Excerpted records.

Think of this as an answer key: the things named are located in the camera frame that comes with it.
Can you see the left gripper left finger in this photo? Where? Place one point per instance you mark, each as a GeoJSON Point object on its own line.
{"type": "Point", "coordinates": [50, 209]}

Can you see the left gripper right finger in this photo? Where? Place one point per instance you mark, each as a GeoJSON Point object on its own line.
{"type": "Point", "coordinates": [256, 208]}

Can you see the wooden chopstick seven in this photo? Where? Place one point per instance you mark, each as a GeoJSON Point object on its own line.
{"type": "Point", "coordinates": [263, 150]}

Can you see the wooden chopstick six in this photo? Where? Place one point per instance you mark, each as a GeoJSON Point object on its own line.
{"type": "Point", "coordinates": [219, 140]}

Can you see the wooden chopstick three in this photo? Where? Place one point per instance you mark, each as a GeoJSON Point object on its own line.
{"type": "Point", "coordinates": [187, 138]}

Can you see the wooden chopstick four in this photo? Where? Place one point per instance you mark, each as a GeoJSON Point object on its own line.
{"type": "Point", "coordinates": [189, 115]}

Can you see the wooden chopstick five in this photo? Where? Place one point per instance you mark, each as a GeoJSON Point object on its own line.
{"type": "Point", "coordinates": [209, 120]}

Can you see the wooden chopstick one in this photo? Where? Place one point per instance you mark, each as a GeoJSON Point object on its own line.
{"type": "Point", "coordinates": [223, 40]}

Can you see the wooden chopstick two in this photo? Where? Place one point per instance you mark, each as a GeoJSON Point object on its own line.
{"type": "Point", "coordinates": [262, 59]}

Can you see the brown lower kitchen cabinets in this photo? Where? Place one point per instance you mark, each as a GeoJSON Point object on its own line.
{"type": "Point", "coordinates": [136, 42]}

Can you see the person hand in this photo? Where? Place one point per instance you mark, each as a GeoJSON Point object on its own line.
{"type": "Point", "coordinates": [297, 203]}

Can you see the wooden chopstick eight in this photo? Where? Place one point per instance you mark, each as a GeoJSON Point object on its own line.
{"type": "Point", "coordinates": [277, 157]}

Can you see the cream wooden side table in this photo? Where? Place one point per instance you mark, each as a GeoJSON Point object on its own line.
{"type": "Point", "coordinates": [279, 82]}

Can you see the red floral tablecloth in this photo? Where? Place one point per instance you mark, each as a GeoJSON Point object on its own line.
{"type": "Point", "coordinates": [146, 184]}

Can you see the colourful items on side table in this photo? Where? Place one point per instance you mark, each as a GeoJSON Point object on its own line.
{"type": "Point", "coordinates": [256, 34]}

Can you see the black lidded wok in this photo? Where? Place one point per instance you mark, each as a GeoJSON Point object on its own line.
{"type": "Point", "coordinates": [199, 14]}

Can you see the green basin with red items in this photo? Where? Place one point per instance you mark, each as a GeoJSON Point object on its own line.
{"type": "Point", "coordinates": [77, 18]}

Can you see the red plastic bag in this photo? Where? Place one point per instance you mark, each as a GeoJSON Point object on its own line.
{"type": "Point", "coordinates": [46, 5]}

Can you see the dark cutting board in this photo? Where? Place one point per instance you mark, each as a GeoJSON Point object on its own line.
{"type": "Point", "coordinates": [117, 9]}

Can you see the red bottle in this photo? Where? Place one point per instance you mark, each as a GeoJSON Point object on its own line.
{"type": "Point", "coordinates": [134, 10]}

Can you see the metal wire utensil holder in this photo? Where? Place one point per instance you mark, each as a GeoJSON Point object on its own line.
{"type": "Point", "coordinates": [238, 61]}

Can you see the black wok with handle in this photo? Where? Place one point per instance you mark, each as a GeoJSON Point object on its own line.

Exercise requirements. Repeat the entries exactly as they appear.

Solution for this problem.
Think of this as an answer key: the things named are located in the camera frame that comes with it.
Can you see the left gripper left finger in this photo? Where? Place one point per instance you mark, each as a GeoJSON Point object on its own line.
{"type": "Point", "coordinates": [50, 209]}

Can you see the left gripper right finger in this photo? Where? Place one point per instance you mark, each as a GeoJSON Point object on its own line.
{"type": "Point", "coordinates": [256, 208]}

Can you see the wooden chopstick seven in this photo? Where? Place one point per instance you mark, each as a GeoJSON Point object on its own line.
{"type": "Point", "coordinates": [263, 150]}

Can you see the wooden chopstick six in this photo? Where? Place one point per instance you mark, each as a GeoJSON Point object on its own line.
{"type": "Point", "coordinates": [219, 140]}

Can you see the wooden chopstick three in this photo? Where? Place one point per instance you mark, each as a GeoJSON Point object on its own line.
{"type": "Point", "coordinates": [187, 138]}

Can you see the wooden chopstick four in this photo? Where? Place one point per instance you mark, each as a GeoJSON Point object on its own line.
{"type": "Point", "coordinates": [189, 115]}

Can you see the wooden chopstick five in this photo? Where? Place one point per instance you mark, each as a GeoJSON Point object on its own line.
{"type": "Point", "coordinates": [209, 120]}

Can you see the wooden chopstick one in this photo? Where? Place one point per instance you mark, each as a GeoJSON Point object on its own line.
{"type": "Point", "coordinates": [223, 40]}

Can you see the wooden chopstick two in this photo? Where? Place one point per instance you mark, each as a GeoJSON Point object on its own line.
{"type": "Point", "coordinates": [262, 59]}

Can you see the brown lower kitchen cabinets in this photo? Where? Place one point per instance you mark, each as a GeoJSON Point object on its own line.
{"type": "Point", "coordinates": [136, 42]}

Can you see the person hand in this photo? Where? Place one point per instance you mark, each as a GeoJSON Point object on its own line.
{"type": "Point", "coordinates": [297, 203]}

Can you see the wooden chopstick eight in this photo? Where? Place one point per instance you mark, each as a GeoJSON Point object on its own line.
{"type": "Point", "coordinates": [277, 157]}

Can you see the cream wooden side table in this photo? Where? Place one point per instance you mark, each as a GeoJSON Point object on its own line.
{"type": "Point", "coordinates": [279, 82]}

Can you see the red floral tablecloth in this photo? Where? Place one point per instance you mark, each as a GeoJSON Point object on its own line.
{"type": "Point", "coordinates": [146, 184]}

Can you see the colourful items on side table in this photo? Where? Place one point per instance you mark, each as a GeoJSON Point object on its own line.
{"type": "Point", "coordinates": [256, 34]}

Can you see the black lidded wok in this photo? Where? Place one point per instance you mark, each as a GeoJSON Point object on its own line.
{"type": "Point", "coordinates": [199, 14]}

Can you see the green basin with red items in this photo? Where? Place one point per instance you mark, each as a GeoJSON Point object on its own line.
{"type": "Point", "coordinates": [77, 18]}

Can you see the red plastic bag in this photo? Where? Place one point per instance you mark, each as a GeoJSON Point object on its own line.
{"type": "Point", "coordinates": [46, 5]}

Can you see the dark cutting board in this photo? Where? Place one point per instance you mark, each as a GeoJSON Point object on its own line.
{"type": "Point", "coordinates": [117, 9]}

Can you see the red bottle in this photo? Where? Place one point per instance you mark, each as a GeoJSON Point object on its own line.
{"type": "Point", "coordinates": [134, 10]}

Can you see the metal wire utensil holder in this photo? Where? Place one point per instance you mark, each as a GeoJSON Point object on its own line.
{"type": "Point", "coordinates": [238, 61]}

Can you see the black wok with handle in this photo? Where? Place one point per instance you mark, each as a GeoJSON Point object on its own line.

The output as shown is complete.